- Work to complete
Only a number is wanted: the count of lines in this listing that contain "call".

- Data segment
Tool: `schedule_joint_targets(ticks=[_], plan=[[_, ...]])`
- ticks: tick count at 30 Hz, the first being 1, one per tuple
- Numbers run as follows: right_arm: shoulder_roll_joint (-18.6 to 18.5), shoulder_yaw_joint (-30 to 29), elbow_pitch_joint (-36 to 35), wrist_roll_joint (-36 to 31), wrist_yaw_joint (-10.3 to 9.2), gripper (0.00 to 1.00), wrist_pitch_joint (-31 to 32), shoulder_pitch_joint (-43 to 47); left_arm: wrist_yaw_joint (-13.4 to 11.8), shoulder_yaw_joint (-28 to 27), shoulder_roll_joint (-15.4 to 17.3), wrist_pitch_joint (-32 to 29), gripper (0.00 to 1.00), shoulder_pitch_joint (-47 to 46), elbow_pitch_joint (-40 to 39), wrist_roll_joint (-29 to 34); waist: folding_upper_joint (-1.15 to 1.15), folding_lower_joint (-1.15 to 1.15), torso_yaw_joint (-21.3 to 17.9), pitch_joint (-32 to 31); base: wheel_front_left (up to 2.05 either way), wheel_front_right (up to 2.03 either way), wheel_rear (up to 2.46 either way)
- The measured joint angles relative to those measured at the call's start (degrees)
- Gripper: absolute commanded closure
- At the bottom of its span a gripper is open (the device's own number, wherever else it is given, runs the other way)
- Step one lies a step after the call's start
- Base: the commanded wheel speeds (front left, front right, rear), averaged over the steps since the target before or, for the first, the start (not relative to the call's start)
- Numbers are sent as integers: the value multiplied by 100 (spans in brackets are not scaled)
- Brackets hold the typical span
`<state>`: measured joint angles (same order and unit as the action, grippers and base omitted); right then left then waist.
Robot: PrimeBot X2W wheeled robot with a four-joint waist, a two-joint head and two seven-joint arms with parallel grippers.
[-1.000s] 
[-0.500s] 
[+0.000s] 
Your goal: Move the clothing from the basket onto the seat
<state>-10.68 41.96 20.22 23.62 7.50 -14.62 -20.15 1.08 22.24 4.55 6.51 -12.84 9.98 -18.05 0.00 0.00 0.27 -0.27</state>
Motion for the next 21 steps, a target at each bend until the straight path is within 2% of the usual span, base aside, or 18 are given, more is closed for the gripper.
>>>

- Exercise solution
3